In terms of historiography, this is a bit of a minefield. There are plenty of historians on either side – whether Anne was genuinely in love with Henry, or whether she/her family was ambitious and wanted to rise up through making Anne queen. Personally, I think it’s a little ridiculous to believe that the daughter of a courtier and her family would presume that they could manipulate one of the most powerful men in Europe into being their pawn. There was absolutely no precedent in history or in culture of a King casting aside his wife to marry a woman like Anne. It is true that Edward IV married a woman of a social standing as Anne, but that didn’t involve ending a long-standing marriage or a intensely plotted plan to absolutely control Edward. There would be no reason to believe that Henry could be pressured into doing such a thing, even if he was crazy in love.
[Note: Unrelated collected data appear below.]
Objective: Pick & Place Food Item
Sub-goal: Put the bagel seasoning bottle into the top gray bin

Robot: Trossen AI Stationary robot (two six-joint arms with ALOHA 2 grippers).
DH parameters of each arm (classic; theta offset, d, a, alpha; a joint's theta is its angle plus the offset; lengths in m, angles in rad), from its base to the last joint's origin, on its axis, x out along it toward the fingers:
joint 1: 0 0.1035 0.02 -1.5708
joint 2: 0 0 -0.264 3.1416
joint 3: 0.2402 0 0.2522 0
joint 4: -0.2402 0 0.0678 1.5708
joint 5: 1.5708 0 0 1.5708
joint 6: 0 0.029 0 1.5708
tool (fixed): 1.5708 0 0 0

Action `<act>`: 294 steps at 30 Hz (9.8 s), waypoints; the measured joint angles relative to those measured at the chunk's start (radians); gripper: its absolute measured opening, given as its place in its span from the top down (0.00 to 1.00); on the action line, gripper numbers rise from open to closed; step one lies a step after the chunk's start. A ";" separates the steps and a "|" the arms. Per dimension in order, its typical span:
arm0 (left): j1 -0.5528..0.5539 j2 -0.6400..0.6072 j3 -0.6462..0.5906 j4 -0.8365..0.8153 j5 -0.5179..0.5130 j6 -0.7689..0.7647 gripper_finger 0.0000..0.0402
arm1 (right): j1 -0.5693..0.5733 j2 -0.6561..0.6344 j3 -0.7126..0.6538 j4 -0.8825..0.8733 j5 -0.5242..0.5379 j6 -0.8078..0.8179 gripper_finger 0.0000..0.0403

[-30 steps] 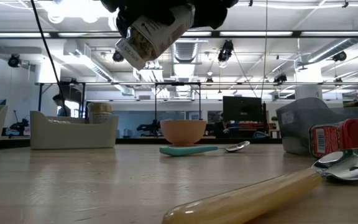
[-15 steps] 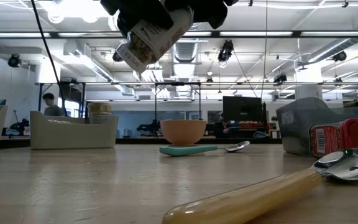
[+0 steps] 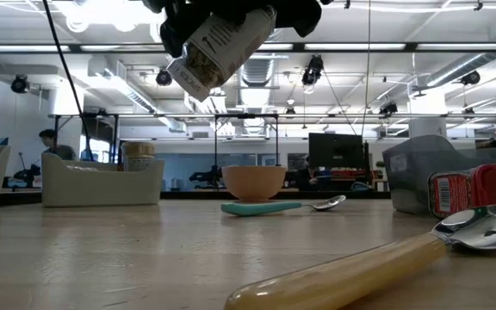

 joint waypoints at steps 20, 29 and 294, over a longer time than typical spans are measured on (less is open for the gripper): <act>0.000 -0.014 -0.008 0.222 0.029 -0.243 0.12 | 0.230 -0.159 -0.015 -0.151 0.386 0.013 0.52; 0.000 -0.021 -0.008 0.446 0.037 -0.177 0.12 | 0.357 -0.213 -0.016 -0.149 0.585 -0.023 0.52; 0.829 -0.207 -0.192 -0.761 0.163 0.175 0.51 | 0.292 -0.388 -0.494 0.010 0.443 0.475 0.17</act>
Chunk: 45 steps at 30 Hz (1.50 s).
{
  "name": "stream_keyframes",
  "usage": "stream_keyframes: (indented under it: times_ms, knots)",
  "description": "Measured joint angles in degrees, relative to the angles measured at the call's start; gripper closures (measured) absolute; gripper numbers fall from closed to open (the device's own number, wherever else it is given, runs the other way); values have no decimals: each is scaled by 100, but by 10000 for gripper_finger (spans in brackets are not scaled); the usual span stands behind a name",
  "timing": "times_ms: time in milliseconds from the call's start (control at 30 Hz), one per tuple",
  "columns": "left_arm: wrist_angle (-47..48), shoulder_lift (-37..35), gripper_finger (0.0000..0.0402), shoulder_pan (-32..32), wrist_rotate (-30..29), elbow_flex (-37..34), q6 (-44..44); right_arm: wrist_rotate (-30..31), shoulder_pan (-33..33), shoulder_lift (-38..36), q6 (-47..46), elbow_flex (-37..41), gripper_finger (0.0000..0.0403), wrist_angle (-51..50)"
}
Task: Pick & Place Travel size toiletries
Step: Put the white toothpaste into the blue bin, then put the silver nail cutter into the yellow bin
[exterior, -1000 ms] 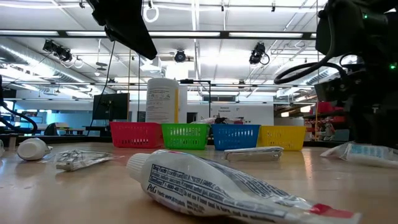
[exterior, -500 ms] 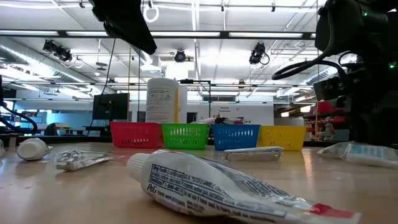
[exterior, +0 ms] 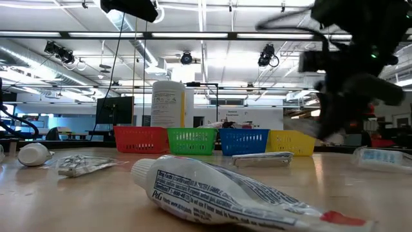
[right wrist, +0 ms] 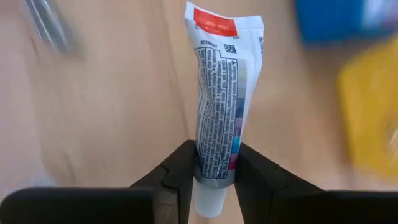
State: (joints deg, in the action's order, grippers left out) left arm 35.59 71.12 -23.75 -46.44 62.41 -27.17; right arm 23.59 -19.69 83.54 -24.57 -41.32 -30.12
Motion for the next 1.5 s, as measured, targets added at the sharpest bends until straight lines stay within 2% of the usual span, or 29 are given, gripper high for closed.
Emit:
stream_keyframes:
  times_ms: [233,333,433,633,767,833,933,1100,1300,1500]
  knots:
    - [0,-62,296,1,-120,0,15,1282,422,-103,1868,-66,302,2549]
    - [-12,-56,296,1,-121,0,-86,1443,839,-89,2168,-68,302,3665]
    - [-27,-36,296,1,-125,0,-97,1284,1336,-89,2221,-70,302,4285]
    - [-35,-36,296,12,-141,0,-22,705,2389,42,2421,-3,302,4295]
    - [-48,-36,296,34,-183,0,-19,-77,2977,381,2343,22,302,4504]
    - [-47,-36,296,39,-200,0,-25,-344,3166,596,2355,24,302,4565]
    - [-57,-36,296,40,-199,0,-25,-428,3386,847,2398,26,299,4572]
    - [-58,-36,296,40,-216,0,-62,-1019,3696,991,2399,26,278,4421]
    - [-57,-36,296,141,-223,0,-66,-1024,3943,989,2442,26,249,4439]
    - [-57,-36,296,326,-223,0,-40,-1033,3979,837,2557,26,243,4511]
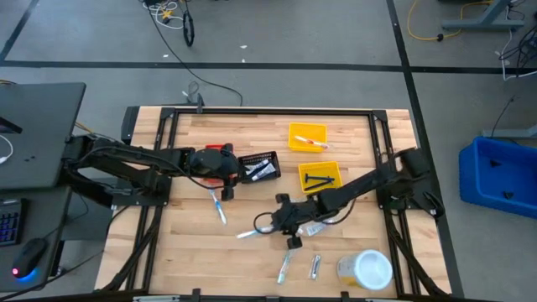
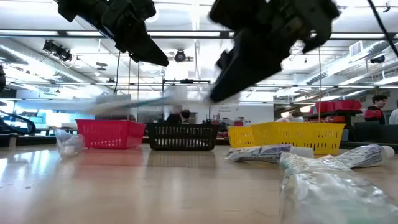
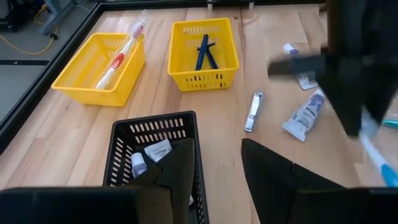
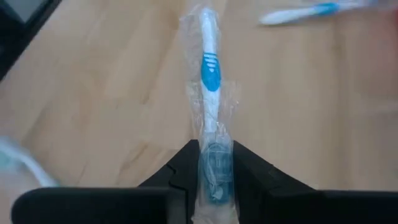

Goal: Pick & Place Travel size toiletries
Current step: Put the blue toothbrush into the top yellow bin

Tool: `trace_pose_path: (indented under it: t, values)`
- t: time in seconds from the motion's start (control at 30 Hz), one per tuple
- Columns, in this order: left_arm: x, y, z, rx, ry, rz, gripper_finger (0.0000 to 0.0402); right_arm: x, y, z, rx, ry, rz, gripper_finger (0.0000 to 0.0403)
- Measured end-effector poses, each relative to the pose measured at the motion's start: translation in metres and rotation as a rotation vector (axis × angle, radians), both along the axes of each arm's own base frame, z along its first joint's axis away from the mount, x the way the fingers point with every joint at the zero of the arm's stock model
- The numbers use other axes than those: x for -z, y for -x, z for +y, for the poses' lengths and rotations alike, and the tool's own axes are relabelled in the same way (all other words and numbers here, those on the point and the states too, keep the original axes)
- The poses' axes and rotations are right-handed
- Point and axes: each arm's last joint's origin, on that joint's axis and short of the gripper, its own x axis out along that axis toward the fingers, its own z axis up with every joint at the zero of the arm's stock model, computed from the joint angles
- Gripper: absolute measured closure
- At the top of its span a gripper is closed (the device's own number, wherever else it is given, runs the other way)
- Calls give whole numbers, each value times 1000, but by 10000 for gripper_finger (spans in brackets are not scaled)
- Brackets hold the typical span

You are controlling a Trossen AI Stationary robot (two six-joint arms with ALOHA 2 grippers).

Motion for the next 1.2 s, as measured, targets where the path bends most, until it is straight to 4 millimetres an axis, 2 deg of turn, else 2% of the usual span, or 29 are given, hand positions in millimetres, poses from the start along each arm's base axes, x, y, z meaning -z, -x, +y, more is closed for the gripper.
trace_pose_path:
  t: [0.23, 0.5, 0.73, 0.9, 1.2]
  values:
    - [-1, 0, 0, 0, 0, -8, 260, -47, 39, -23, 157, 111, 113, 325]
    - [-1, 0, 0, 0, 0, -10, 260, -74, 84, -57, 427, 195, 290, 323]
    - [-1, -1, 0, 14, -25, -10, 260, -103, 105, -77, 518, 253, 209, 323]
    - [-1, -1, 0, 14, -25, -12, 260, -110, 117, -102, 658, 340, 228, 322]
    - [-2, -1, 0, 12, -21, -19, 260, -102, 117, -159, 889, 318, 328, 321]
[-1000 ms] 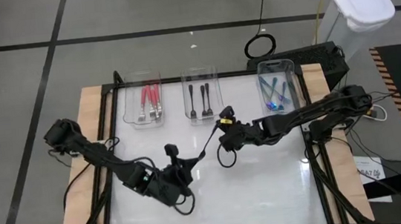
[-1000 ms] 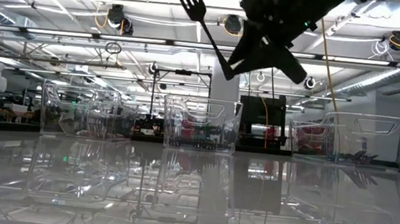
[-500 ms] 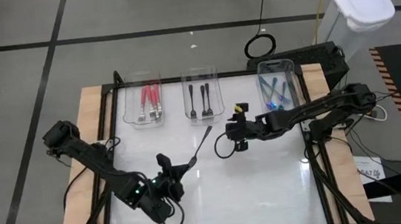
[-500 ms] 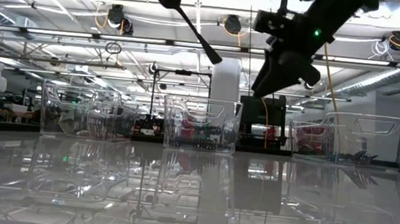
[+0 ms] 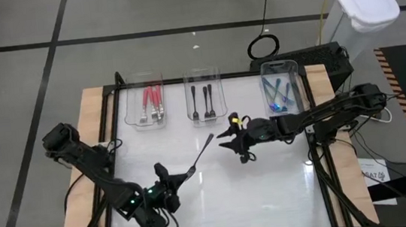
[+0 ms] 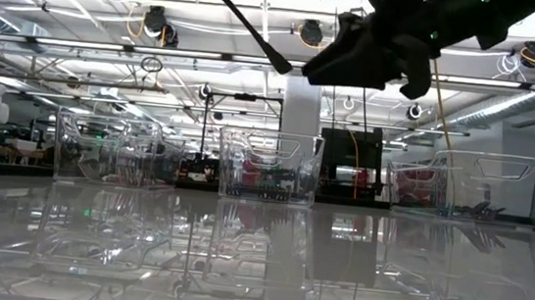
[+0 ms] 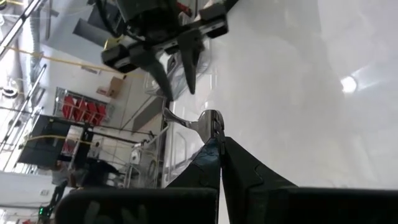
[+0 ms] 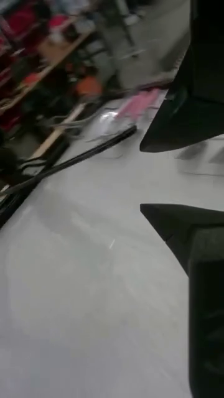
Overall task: Sort silverware by color (type)
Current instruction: Put the black fork into the middle transparent bin
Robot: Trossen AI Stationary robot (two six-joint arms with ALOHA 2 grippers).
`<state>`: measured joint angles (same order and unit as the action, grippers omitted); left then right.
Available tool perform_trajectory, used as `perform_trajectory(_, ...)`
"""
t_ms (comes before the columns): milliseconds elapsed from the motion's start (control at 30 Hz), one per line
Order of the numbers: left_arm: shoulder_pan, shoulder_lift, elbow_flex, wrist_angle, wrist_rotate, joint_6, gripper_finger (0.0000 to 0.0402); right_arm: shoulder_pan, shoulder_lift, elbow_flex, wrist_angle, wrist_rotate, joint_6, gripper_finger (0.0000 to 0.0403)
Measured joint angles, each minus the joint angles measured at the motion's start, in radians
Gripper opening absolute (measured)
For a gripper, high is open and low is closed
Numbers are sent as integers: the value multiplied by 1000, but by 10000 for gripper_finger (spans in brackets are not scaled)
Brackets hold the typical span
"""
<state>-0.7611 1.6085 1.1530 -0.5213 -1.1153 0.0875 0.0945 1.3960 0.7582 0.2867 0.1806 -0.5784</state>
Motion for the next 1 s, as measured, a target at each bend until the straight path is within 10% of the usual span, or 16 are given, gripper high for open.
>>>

To me, I think Henry and Anne must have genuinely been in love and Henry wanted her for his wife. You don’t manipulate a King, certainly not in a time period where they were believed to be agents of divine will. There had been rumours and ideas circulating since at least 1519 that Henry would set Katherine aside, and there were other crowned Kings of Europe who had done so. It seems to be to be immense bad luck and timing that he chose to marry Anne, instead of another royal match.

Spurned on by Anne’s declaration, Henry decides that his marriage is over and tells Katherine so.

This is actually a pretty great scene, with very good performances by Rhys-Meyer and Doyle. They are a couple who cannot be together anymore, despite their love and affection for each other. Top acting marks there.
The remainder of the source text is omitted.